05 B My Friend Cayla.jpg

Tiny Trojan Horses: Privacy, Play, and Contemporary Connected Childhood

Society for Cinema and Media Studies (SCMS) / Toronto / Mar 2018

Internet-connected toys such as Hello Barbie (Mattel, 2015) and My Pal Scout (LeapFrog, 2014), are routinely met with a host of concerns over safety, privacy, and ethics. Such concerns were crystallized in an unprecedented July 2017 public service announcement issued by the FBI warning consumers of the vulnerabilities that connected toys pose. Unease around “smart” toys is increasingly common in a rapidly-expanding market of tech-enabled playthings facilitated by deepening ties between the toy industry and technology firms.

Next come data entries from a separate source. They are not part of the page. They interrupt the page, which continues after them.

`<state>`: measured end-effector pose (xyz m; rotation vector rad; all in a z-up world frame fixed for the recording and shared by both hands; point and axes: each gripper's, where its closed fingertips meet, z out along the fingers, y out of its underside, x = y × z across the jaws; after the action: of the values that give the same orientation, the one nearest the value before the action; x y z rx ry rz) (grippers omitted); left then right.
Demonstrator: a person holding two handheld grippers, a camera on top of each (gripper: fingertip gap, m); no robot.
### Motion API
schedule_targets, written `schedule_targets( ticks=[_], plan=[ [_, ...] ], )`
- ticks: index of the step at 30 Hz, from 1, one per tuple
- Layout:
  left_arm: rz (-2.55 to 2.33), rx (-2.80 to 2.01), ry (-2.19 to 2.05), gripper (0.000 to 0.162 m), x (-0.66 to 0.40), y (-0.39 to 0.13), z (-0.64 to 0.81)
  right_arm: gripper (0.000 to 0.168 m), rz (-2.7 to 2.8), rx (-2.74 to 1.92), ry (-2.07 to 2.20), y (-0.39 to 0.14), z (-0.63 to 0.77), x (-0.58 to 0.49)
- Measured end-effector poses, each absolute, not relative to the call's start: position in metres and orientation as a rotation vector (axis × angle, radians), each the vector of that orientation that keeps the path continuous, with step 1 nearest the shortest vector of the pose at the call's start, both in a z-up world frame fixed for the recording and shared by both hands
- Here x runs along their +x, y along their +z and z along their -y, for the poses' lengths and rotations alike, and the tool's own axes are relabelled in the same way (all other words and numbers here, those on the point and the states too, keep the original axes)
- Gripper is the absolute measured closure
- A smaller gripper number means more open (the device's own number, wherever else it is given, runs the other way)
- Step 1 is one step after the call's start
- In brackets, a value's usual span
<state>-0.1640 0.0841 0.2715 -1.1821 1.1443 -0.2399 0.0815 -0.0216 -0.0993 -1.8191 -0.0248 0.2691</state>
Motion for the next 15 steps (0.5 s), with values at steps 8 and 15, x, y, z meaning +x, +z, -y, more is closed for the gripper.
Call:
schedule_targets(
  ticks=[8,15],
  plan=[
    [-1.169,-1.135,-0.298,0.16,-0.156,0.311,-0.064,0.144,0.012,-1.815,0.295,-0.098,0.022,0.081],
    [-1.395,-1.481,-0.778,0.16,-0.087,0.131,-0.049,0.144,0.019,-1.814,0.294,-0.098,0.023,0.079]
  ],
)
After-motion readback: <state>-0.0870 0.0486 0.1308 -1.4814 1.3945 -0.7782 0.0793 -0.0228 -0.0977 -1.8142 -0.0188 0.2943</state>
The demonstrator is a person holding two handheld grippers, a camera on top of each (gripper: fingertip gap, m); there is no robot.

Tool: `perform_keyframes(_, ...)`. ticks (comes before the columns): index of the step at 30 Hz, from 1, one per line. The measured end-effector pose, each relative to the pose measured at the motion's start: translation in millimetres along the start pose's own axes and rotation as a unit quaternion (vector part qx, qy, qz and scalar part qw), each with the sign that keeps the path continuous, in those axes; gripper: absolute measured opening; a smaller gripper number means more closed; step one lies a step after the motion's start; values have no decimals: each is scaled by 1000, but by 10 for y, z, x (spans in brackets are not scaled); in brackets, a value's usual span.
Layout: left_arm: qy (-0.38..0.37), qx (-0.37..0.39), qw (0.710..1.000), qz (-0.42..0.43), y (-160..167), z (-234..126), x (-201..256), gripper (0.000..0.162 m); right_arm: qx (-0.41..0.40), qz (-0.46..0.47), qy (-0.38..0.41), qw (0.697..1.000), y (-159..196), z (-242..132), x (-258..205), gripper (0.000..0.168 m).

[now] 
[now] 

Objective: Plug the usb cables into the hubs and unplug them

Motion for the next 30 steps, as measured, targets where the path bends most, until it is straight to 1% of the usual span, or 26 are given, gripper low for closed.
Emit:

Using a series of case studies, such as Mattel’s Smart Toy line of plush animals (2015) and Aristotle, a baby monitor and virtual assistant designed to “grow” with the child (2017), this paper explores the discourses about privacy that circulate around connected toys. I consider the toys’ features, promotional rhetoric, the fine print of their privacy policies, and instances of data breaches to explore the legal, economic, and moral valences of privacy at play in smart toys. The FBI warning stresses risks of “identity fraud” and unspecified “exploitation,” hewing to a vision of children’s safety informed by twentieth-century “stranger danger” discourses. I argue that industry stakeholders benefit from this vision of privacy because their compliance with legal standards such as the Children’s Online Privacy Protection Act (COPPA) validates toy company control over children’s data, thereby making conceptions of children’s safety congruent with company profits. This practice of the toy company as privacy gatekeeper is becoming the industry standard as tech toys subject children to ever more sophisticated forms of dataveillance.

Through this analysis, I also chart the emergence of a second marketing trend to combat concerns over children’s safety and privacy—namely, framing the toys themselves as alive. The materiality of Internet of Things (IoT) devices helps such toys avoid the conventional critiques of passivity often associated with kids’ screen-based media, by projecting an ethos of active play. In some smart toys, this engaged play is further stressed by likening the toy’s adaptive functions to children’s development itself—computer and child “learning” from one another. Drawing upon traditional characterizations of toys as friends, confidantes, and even nurturers or tutors, marketing copy simultaneously lauds the toys’ technological features while playing up their evergreen functions as children’s companions.